So at the age of 30. Yeah. 30. I became completely plant based and a completely plant based diet. I haven’t drank now for two years, and that has completely from that, from taking all of those almost allergens away from my body. I’ve become more in tune than ever, and my body speaks to me, what it needs. And I listen to it because it’s not constantly in a fight or flight kind of situation. I find I’m so yeah, and I started moving. I never moved before. I’ve got myself a pair of trainers and I just every day just just get out because I have a body that can move. So and I just want to. I want to see what it can do. I want to listen to it, but I want to fuel it with that. With fuel, it would be with the Like, I want to give it that opportunity to thrive.
Le’Nise Yeah, yeah. So you’ve been on quite a journey and quite transformative one. What did you use to educate yourself about what was going on? So, you know, having an ovary removed is quite a it’s quite a big deal, and it sounds like you did get some aftercare from from the NHS or wherever you have done. Yeah, but then what happened after that? Where did you find out more about what was going on and how did you educate yourself?

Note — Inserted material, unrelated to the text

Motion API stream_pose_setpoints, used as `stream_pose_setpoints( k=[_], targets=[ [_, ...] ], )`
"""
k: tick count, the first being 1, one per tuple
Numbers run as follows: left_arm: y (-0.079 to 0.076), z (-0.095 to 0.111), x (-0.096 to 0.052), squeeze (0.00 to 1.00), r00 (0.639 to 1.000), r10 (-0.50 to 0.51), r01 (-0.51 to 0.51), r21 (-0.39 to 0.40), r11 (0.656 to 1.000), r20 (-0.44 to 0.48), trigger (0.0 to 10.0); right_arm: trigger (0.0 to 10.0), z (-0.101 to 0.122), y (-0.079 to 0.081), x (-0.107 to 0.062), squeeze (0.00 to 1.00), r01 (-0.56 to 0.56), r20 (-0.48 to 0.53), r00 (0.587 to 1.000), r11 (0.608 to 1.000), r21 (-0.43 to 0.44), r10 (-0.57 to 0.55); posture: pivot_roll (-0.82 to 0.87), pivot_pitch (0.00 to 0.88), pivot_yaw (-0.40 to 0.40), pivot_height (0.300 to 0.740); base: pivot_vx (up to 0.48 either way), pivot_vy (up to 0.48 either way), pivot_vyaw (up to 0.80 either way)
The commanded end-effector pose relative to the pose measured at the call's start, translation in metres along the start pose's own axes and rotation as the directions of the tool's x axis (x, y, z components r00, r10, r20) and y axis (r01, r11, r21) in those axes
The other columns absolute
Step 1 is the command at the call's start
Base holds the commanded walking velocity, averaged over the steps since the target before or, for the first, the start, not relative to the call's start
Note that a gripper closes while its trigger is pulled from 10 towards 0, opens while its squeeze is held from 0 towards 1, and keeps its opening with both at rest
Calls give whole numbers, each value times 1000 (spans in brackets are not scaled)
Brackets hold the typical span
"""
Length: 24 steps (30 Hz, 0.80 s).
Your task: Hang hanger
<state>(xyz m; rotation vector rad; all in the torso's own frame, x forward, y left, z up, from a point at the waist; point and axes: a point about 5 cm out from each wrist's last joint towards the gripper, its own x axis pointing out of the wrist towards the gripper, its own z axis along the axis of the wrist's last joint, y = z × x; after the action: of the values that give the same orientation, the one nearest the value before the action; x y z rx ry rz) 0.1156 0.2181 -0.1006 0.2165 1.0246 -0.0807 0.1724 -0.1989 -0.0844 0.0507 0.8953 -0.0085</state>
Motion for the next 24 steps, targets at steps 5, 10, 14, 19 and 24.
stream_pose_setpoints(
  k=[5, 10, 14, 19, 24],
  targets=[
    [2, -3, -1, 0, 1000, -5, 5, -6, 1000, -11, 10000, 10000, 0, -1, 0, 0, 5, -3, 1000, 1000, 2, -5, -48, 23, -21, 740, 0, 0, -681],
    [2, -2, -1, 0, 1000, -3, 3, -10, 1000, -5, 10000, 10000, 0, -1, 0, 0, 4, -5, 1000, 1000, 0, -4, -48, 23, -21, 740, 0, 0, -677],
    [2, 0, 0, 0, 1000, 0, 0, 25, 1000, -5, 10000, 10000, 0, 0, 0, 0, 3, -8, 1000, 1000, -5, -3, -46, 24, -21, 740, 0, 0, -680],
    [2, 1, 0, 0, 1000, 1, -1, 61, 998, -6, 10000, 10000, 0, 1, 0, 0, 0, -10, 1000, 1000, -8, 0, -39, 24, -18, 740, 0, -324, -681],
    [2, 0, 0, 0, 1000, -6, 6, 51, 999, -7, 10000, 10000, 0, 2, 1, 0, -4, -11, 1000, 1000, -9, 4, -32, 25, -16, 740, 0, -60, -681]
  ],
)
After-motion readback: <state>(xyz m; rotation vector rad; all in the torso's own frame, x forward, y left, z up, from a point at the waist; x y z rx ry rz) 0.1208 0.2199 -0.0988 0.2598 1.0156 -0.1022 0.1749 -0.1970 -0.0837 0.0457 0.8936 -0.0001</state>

Rachel So podcasts have been really, really useful. I also did quite a bit of reading up because a lot of people were kind of, I actually kept it very private. To be honest, I didn’t talk to a lot of people about it because I thought, basically, I named them both. So I named them Olwen and Olive, because it was much easier to talk to my father about the fact I have ovaries. And if I was like, I have an Olwen and I have an Olive and olive is completely going and we’re going to keep Olwen and he’s like, right, cool. That’s all I need to know tidy. Great. Thank you. So I didn’t really speak to many people about it. I told my girlfriends after the operation, just, you know, I’ve been in. I’ve had this removed and that was my own way of controlling things. And that was my own way of I didn’t want people to worry because as soon as you start to say to people, I have some cysts in my ovaries, you can see their reaction was more than I was becoming. Try to protect them. I’m it’s OK. This is all right. This is in control. We’re going to be alright with this and I just didn’t want any of that. So I kind of just wanted to park that go in and have the surgery be in recovery and heal as fast as I can and then explain. So I’ve just been through this situation.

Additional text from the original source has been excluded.